By Rey Panaligan
The Supreme Court (SC) has been asked to declare unconstitutional the reported sale for P472.03 million 30 years ago of the 41-hectare reclaimed land in Parañaque City to the Manila Bay Development Corporation (MBDC).
Sought to be nullified was the sale in 1988 of the land along Roxas Boulevard, known as the Central Business District II where the Entertainment City is located.
The sale was signed for the government by the Public Estates Authority (PEA), now the Philippine Reclamation Authority (PRA).
In his petition, 1-Sagip Party-list Rep. Rodante Marcoleta said the reclaimed property is now worth more than P61 billion, based on 2018 zonal valuation fixed by the Department of Finance.
Marcoleta, who filed the petition as member of the committee on good government and public accountability of the House of Representatives and as a taxpayer, said the sale of the reclaimed property to MBDC violated the Constitution because the land is supposed to be inalienable land of the public domain.
He cited Section 2, Article XII of the Constitution which mandates that all lands of the public domain are owned by the State and should not be alienated unless classified and declared otherwise by the government.
He stressed that there has been no formal declaration by the government that the reclaimed 41-hectare property has become alienable or disposable, and thus the sale was unconstitutional and illegal.
“The subject reclaimed property is an inalienable land of the public domain and beyond the commerce of man. It had never become alienable nor disposable. Thus, the sale or conveyance thereof to respondent MBDC is undeniably null and void,” Marcoleta’s petition stated.

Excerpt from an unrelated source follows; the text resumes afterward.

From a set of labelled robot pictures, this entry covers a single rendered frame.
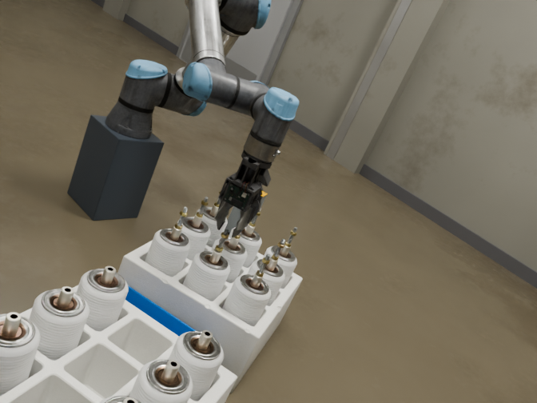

“It is ineluctable that at the time of the execution of the said Deed of Sale, the aforementioned two official acts, namely, classification that the subject reclaimed property is alienable and open to disposition and a declaration that the same is not needed for public service were completely absent,” the petition stressed.
“Unfortunately, petitioner has not come across any proclamation or other equivalent executive act made by the President of the Philippines specifically declaring the Subject Reclaimed Property as alienable or disposable and no longer needed for public use,” it said.
The petition also pointed out that even if the subject property has been declared alienable and disposable land, MBDC cannot validly purchase it since Section 3, Article XII of the Constitution prohibits private companies from owning alienable lands of public domain.
“Undoubtedly, considering the foregoing, respondent PEA committed egregious constitutional transgressions when it sold the subject reclaimed property to respondent MBDC,” it said.
In his petition, Marcoleta pleaded the SC to issue a temporary restraining order (TRO) that would stop immediately the continued implementation of the sale.
He also asked the SC to compel the Office of the Solicitor General (OSG) – the government’s law firm – to move for the recovery of the possession and ownership of the land sold to MBDC.
At the same time, he asked the SC to order the local register of deeds to cancel all certificates of titles derived from the contract, particularly Original Certificate of Title No. 02 and Transfer Certificate of Title No. 19346, and the Commission on Audit to notice of disallowance on the sale.